Here’s what happens:

[novosirj@amarel-test2 ~]$ srun -n 2 --mpi=pmi2 -p oarc  --reservation=UCX 
./mpihello-gcc-8-openmpi-4.0.6 
srun: job 13993927 queued and waiting for resources
srun: job 13993927 has been allocated resources
--------------------------------------------------------------------------
WARNING: There was an error initializing an OpenFabrics device.

 Local host:   gpu004
 Local device: mlx4_0
--------------------------------------------------------------------------
--------------------------------------------------------------------------
WARNING: There was an error initializing an OpenFabrics device.

 Local host:   gpu004
 Local device: mlx4_0
--------------------------------------------------------------------------
[gpu004.amarel.rutgers.edu:02327 <http://gpu004.amarel.rutgers.edu:02327> ] 

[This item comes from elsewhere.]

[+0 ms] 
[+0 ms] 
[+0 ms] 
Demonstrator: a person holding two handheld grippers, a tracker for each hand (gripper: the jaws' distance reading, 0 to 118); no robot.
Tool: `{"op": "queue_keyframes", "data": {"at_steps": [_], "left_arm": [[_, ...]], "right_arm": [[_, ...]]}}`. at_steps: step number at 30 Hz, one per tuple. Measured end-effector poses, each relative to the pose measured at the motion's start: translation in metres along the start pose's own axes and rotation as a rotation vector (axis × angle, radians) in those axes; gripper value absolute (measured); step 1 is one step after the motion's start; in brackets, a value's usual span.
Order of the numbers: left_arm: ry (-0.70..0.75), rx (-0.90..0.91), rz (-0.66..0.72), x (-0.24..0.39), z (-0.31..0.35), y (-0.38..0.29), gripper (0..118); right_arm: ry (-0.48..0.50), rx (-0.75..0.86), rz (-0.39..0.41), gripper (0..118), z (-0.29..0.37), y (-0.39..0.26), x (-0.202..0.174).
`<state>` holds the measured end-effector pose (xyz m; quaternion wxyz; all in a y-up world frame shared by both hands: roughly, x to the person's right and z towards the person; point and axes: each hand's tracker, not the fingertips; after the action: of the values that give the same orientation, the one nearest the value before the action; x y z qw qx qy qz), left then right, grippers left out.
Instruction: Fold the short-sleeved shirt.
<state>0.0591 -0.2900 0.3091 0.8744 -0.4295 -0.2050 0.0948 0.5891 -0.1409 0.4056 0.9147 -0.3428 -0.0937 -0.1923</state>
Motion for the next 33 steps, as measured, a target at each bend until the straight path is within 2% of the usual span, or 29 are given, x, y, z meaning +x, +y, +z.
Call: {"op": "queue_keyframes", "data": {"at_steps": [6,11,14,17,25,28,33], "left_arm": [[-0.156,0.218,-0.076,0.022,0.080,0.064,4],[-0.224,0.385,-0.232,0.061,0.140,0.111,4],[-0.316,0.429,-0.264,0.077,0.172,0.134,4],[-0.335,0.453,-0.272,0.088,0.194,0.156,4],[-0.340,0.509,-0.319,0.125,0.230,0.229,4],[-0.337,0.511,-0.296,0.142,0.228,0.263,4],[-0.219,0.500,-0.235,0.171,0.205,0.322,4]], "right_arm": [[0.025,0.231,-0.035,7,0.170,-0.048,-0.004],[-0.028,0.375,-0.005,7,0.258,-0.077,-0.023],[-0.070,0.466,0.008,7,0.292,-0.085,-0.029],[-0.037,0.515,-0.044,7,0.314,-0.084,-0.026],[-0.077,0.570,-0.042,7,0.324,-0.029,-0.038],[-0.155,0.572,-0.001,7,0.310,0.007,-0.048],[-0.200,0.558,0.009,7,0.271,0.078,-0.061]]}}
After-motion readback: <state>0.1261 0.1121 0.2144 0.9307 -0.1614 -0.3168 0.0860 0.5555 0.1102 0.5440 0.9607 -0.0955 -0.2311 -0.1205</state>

../../../../../openmpi-4.0.6/opal/mca/common/ucx/common_ucx.c:147 using OPAL 
memory hooks as external events
[gpu004.amarel.rutgers.edu:02327 <http://gpu004.amarel.rutgers.edu:02327> ] 
../../../../../openmpi-4.0.6/ompi/mca/pml/ucx/pml_ucx.c:197 mca_pml_ucx_open: 
UCX version 1.5.2
[gpu004.amarel.rutgers.edu:02326 <http://gpu004.amarel.rutgers.edu:02326> ] 

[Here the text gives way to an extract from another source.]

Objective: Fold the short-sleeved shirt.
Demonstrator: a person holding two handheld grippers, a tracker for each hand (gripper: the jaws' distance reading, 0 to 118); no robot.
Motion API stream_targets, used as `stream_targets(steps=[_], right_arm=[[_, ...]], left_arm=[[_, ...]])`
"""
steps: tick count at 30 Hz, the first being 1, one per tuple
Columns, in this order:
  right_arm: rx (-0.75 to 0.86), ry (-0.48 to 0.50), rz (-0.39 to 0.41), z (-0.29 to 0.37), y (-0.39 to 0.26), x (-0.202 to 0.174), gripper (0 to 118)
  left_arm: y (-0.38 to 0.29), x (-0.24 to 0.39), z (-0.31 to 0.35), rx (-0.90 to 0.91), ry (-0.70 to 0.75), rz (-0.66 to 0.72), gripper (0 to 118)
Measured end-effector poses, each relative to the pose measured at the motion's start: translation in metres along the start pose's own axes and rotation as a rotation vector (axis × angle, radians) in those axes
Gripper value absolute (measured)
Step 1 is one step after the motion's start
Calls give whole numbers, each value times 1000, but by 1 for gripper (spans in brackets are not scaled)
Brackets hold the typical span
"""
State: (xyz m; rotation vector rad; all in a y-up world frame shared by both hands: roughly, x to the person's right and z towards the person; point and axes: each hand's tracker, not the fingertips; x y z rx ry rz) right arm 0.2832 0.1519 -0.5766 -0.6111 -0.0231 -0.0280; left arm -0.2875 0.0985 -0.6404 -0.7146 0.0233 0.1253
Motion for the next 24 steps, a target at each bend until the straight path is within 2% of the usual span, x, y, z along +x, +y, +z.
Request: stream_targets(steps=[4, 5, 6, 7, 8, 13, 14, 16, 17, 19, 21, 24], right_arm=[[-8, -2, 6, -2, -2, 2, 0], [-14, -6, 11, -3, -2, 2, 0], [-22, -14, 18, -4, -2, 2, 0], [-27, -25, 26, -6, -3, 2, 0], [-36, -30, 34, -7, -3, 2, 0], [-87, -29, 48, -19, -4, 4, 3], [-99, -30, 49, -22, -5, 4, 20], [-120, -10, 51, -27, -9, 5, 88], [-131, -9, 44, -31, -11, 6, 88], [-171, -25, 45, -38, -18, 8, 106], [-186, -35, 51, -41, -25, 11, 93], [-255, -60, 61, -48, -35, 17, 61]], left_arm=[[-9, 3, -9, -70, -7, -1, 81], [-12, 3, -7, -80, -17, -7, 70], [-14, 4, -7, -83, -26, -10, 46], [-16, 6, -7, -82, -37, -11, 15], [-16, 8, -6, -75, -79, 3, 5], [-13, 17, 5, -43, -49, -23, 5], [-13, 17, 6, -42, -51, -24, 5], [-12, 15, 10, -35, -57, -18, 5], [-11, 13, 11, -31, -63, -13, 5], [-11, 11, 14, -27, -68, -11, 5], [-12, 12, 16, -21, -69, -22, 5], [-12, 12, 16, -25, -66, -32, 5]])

../../../../../openmpi-4.0.6/opal/mca/common/ucx/common_ucx.c:147 using OPAL 
memory hooks as external events
[gpu004.amarel.rutgers.edu:02326 <http://gpu004.amarel.rutgers.edu:02326> ] 
../../../../../openmpi-4.0.6/ompi/mca/pml/ucx/pml_ucx.c:197 mca_pml_ucx_open: 
UCX version 1.5.2
[gpu004.amarel.rutgers.edu:02326 <http://gpu004.amarel.rutgers.edu:02326> ] 

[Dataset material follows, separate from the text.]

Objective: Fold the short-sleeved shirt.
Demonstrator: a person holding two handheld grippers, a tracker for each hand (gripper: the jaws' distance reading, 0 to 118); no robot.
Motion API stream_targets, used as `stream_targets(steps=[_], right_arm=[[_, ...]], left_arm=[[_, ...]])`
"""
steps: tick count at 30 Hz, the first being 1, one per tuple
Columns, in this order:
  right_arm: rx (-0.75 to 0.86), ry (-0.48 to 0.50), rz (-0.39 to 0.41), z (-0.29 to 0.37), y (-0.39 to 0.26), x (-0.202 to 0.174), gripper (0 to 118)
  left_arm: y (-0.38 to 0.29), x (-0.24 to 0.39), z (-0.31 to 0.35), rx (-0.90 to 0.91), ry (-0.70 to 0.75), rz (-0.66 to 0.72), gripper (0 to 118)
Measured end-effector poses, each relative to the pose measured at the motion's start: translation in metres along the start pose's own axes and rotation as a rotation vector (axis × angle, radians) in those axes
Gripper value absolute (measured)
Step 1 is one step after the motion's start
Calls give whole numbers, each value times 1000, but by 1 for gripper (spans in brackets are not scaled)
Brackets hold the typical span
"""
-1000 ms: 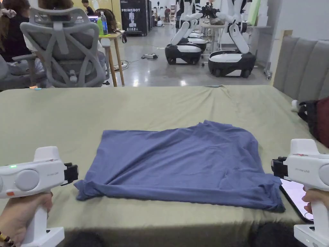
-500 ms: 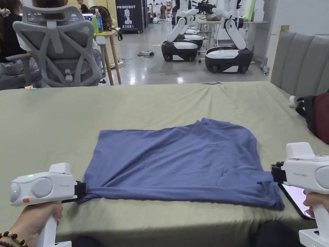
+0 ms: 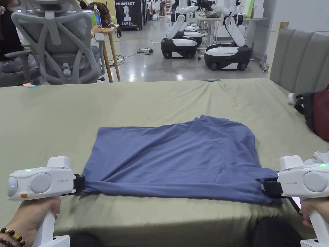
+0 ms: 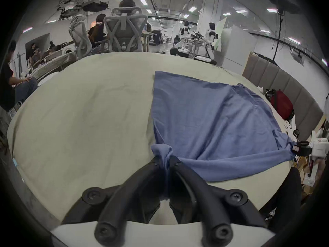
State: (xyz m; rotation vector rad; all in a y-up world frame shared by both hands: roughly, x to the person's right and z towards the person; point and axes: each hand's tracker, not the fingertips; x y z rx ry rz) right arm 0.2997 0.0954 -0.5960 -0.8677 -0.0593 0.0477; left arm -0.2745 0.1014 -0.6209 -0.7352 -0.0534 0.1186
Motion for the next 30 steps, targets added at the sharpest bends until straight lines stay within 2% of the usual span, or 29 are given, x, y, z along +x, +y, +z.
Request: stream_targets(steps=[1, 3, 7, 11, 13, 17, 22, 26, 30], right_arm=[[-16, 0, 1, -2, -2, 1, 47], [-43, 80, 1, -6, -7, 4, 37], [-20, 84, 9, -5, -9, -2, 7], [-11, 39, 63, 0, -9, -14, 6], [-7, 34, 65, 5, -6, -15, 6], [42, 34, 59, 22, 7, -11, 6], [110, 67, 11, 31, 58, -2, 6], [119, 56, 0, 5, 112, 1, 6], [92, 61, -40, -52, 162, -1, 7]], left_arm=[[0, 0, 0, 1, 1, 2, 5], [-1, 0, 0, 0, -2, 6, 5], [-4, 0, -1, -4, 1, 0, 5], [-6, -1, -2, -6, 5, -4, 5], [-6, 0, -1, -5, 5, -6, 5], [7, 2, 8, 15, -1, -25, 5], [52, 1, 8, 65, -29, -8, 5], [91, 6, -18, 88, -17, -15, 5], [128, 8, -72, 72, 4, -13, 5]])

../../../../../openmpi-4.0.6/opal/mca/common/ucx/common_ucx.c:304 self/self: 
did not match transport list
[gpu004.amarel.rutgers.edu:02326 <http://gpu004.amarel.rutgers.edu:02326> ] 
../../../../../openmpi-4.0.6/opal/mca/common/ucx/common_ucx.c:304 tcp/eno1: did 
not match transport list
[gpu004.amarel.rutgers.edu:02327 <http://gpu004.amarel.rutgers.edu:02327> ] 
../../../../../openmpi-4.0.6/opal/mca/common/ucx/common_ucx.c:304 self/self: 
did not match transport list
[gpu004.amarel.rutgers.edu:02326 <http://gpu004.amarel.rutgers.edu:02326> ] 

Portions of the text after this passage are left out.